该研究综合利用生信大数据挖掘、高通量筛选、蛋白质和sgRNA定向改造、PEM-seq脱靶分析技术及体内外基因治疗有效性分析等技术手段,开发了两种在哺乳动物细胞中具有高活性、靶向范围广且高保真的新型CRISPR-Cas12f系统:enOsCas12f1(433个氨基酸大小,识别5"-TTN PAM)和enRhCas12f1(415个氨基酸大小,识别5"-CCD PAM)。
基于enOsCas12f1,研发团队进一步开发了可诱导激活的DD-enOsCas12f1、表观编辑器(miniCRISPRoff)和基因表达激活器(denOsCas12f1-VPR)。该研究不仅丰富了基因编辑工具箱,更重要的是对于基因编辑领域进一步迈入“迷你时代”有着特别的意义。
研究团队首先通过高通量哺乳动物细胞功能鉴定平台对34种之前未被报导的CRISPR-Cas12f1系统进行了编辑活性鉴定,从中筛选得到6个具有哺乳动物细胞活性的新型CRISPR-Cas12f1系统。其中,OsCas12f1和RhCas12f1编辑活性最好,且它们都有非常迷你的体型,分别只有433个氨基酸和415个氨基酸。为进一步提高OsCas12f1和RhCas12f1的活性,研究人员对OsCas12f1、RhCas12f1的蛋白和sgRNA分别进行了定向改造,开发得到高活性版本enOsCas12f1和enRhCas12f1。通过头对头比较,发现enOsCas12f1效率远高于已报导活性最好的Cas12f(Un1Cas12f1_ge4.1),部分靶点能实现90%以上的切割效率,并且靶向范围更广。
图1. 新型CRISPR-Cas12f的筛选、鉴定及优化
为了解决Cas12f在体内长期表达的潜在风险,研究团队通过将可降解结构域与enOsCas12f1融合,开发得到化学小分子TMP诱导型DD-enOsCas12f1。在人源化DMD模型小鼠体内,通过单个AAV递送方式发现enOsCas12f1和DD-enOsCas12f1介导的exon51删除能有效恢复dystrophin蛋白的表达。DD-enOsCas12f1的活性在体内受到TMP的调控。

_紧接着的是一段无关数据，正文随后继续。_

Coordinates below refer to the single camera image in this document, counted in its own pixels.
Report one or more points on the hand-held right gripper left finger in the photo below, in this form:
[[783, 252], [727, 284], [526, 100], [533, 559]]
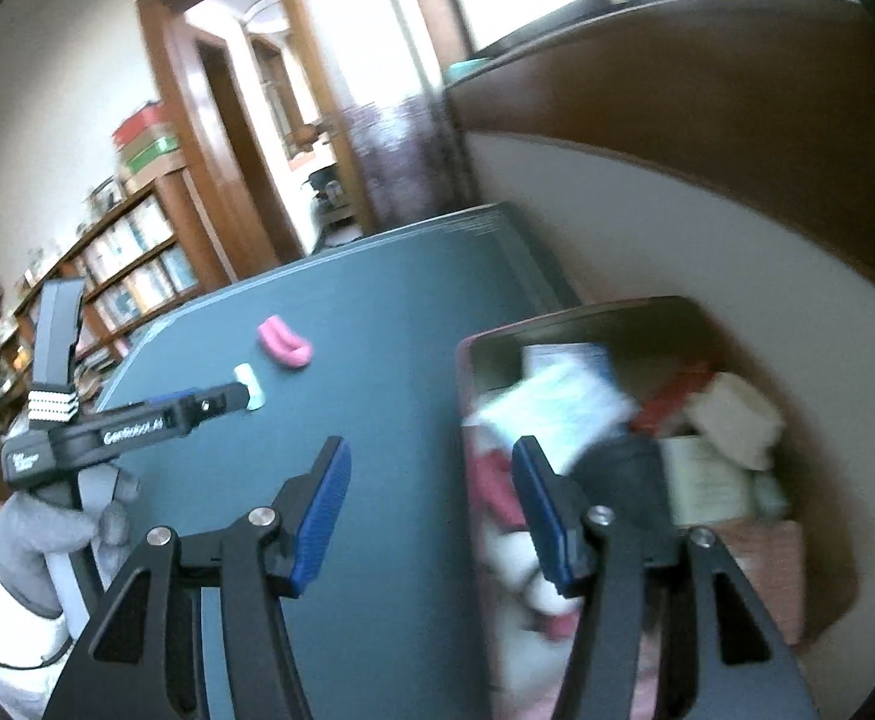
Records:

值得一提的是,TMP作为FDA认证安全的化学小分子,为DD-enOsCas12f1进一步应用于疾病治疗提供了良好基础。此外,基于enOsCas12f1切割活性缺失突变体——denOsCas12f1,研究人员进一步开发得到表观编辑器(miniCRISPRoff)和基因表达激活器(denOsCas12f1-VPR),并在哺乳动物细胞中验证了其活性,实现了不产生DSB的高效基因表达调控。
图2. enOsCas12f1和DD-enCas12f1的体内效率验证以及enOsCas12f1的衍生工具开发
辉大基因创新研究院孔祥锋博士、张海南博士、李国玲博士、汪子康博士和孔旭强为本研究论文的共同第一作者,王乐聪等积极参与课题并做出重要贡献。辉大基因创始人&首席科学顾问杨辉研究员、辉大基因创新研究院院长周英思博士为该论文通讯作者。